> **Task requirements**
For each line below that contains the string "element", copy that line.

> **Extracted records**

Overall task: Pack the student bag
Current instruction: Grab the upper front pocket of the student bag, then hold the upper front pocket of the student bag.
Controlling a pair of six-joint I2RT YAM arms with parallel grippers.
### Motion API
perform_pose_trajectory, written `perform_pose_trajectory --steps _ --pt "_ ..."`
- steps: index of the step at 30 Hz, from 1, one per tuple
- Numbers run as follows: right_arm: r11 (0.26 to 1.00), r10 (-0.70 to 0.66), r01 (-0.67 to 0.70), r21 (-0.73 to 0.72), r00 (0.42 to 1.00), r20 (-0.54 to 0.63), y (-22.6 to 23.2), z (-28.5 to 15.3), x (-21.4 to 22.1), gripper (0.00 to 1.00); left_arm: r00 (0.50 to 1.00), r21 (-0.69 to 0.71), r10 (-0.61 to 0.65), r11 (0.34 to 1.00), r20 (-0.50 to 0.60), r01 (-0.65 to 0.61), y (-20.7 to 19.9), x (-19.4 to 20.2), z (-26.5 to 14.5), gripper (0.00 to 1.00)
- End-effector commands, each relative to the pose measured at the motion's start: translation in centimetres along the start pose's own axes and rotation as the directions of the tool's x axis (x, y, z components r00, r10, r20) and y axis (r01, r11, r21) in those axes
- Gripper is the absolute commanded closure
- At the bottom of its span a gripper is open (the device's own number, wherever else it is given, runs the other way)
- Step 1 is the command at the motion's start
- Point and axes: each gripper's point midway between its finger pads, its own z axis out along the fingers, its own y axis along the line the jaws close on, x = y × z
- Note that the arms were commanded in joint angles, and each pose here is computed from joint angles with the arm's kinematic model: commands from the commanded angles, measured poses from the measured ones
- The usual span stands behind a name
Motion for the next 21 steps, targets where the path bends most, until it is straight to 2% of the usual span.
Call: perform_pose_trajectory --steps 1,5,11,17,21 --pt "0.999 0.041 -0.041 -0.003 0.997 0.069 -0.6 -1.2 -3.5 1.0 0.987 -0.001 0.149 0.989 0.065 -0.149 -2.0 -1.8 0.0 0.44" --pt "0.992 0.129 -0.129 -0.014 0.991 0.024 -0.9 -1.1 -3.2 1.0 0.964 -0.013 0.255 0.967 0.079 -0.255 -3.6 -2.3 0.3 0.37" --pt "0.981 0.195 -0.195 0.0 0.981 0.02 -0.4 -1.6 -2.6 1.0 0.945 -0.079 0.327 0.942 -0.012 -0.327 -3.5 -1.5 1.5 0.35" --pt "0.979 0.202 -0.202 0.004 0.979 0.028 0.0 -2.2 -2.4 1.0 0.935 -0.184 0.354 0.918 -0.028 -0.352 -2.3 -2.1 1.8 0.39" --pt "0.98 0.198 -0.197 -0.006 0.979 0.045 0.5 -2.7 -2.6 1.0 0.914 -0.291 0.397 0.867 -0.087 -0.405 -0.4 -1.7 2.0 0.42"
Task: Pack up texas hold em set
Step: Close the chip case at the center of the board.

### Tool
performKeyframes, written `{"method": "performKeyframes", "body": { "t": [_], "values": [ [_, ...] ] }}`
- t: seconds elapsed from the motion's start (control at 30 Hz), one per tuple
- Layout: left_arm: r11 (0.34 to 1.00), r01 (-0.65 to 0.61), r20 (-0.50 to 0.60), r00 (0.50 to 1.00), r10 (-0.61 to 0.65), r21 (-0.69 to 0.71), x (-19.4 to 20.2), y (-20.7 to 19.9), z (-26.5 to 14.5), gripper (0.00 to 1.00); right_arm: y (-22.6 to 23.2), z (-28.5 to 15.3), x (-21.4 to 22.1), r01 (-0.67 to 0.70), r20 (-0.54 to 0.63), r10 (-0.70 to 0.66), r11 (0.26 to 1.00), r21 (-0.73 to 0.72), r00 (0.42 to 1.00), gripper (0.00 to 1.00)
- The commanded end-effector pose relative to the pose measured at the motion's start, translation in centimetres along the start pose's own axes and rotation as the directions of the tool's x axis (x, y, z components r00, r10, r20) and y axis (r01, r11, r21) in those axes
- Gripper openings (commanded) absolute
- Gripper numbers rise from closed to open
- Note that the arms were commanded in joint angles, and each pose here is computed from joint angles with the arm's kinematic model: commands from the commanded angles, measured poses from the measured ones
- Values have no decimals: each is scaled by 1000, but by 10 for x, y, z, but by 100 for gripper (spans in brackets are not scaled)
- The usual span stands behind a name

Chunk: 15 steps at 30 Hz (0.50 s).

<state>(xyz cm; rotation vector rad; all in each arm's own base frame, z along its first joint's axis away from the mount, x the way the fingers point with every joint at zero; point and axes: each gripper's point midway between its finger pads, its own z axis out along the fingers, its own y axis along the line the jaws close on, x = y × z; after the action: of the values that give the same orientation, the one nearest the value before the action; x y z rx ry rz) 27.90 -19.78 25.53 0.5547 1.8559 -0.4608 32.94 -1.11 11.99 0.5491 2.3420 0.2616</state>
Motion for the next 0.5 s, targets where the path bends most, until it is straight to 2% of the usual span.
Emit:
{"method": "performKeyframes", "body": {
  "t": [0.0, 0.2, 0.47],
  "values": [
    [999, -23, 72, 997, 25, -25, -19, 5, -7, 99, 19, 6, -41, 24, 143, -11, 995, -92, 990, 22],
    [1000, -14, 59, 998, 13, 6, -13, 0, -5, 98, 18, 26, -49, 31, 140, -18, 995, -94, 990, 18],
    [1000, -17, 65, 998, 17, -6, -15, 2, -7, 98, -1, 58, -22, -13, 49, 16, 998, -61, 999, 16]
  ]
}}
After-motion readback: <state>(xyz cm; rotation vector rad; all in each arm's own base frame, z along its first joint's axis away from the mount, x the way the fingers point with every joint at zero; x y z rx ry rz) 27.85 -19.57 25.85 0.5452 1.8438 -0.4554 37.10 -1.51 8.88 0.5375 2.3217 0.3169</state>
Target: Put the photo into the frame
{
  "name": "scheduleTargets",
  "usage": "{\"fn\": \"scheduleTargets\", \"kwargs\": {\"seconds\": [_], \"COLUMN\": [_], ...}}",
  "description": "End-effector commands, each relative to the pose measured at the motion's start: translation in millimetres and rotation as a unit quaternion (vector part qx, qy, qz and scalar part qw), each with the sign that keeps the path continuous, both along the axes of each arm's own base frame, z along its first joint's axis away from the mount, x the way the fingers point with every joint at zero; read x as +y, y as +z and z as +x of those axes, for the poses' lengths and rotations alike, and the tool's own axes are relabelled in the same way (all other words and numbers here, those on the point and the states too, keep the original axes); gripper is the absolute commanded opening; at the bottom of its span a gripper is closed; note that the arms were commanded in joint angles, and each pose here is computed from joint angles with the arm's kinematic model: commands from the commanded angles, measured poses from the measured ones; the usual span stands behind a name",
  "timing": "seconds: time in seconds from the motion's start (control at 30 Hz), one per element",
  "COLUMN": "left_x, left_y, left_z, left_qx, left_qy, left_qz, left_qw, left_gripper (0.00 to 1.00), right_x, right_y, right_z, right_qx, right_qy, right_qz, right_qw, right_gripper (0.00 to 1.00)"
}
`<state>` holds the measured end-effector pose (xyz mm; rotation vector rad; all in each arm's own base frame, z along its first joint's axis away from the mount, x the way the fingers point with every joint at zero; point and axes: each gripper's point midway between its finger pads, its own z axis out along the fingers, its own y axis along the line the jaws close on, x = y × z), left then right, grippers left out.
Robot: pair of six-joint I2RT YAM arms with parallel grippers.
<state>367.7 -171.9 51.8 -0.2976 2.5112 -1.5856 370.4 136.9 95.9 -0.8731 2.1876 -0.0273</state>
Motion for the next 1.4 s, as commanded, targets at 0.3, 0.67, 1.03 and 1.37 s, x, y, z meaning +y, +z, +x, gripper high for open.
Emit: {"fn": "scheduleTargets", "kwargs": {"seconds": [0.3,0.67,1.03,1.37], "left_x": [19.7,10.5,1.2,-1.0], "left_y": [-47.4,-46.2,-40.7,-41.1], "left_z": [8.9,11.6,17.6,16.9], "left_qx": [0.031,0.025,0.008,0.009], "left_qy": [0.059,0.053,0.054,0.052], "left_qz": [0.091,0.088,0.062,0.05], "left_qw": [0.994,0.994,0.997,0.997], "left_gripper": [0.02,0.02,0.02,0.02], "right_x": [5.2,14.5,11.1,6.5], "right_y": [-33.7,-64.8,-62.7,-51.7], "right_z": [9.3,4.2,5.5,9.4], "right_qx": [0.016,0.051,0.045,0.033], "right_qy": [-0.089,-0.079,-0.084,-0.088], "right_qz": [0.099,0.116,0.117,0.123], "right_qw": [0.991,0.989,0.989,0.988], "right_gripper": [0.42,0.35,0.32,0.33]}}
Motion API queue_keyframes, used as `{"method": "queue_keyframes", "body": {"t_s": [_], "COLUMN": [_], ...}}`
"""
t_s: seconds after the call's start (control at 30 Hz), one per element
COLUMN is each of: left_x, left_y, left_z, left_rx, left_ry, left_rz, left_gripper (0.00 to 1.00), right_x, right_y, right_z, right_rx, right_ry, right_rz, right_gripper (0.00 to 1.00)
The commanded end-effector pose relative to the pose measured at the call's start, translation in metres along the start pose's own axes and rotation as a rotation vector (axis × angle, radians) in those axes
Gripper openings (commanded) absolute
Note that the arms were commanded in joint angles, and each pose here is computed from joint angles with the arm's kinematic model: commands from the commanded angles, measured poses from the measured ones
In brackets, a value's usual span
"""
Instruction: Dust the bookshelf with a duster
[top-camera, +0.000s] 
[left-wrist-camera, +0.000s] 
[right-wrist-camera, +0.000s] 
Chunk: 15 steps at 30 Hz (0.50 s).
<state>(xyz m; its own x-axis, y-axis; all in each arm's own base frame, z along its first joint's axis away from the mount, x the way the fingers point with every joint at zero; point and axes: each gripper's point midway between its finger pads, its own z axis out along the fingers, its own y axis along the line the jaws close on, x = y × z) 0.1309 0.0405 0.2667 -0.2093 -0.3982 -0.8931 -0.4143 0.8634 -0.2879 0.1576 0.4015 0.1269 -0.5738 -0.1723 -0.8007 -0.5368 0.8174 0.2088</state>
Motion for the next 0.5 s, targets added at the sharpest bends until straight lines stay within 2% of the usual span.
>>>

> **Response to the exercise**
  "timing": "seconds: time in seconds from the motion's start (control at 30 Hz), one per element",
t_s: seconds after the call's start (control at 30 Hz), one per element

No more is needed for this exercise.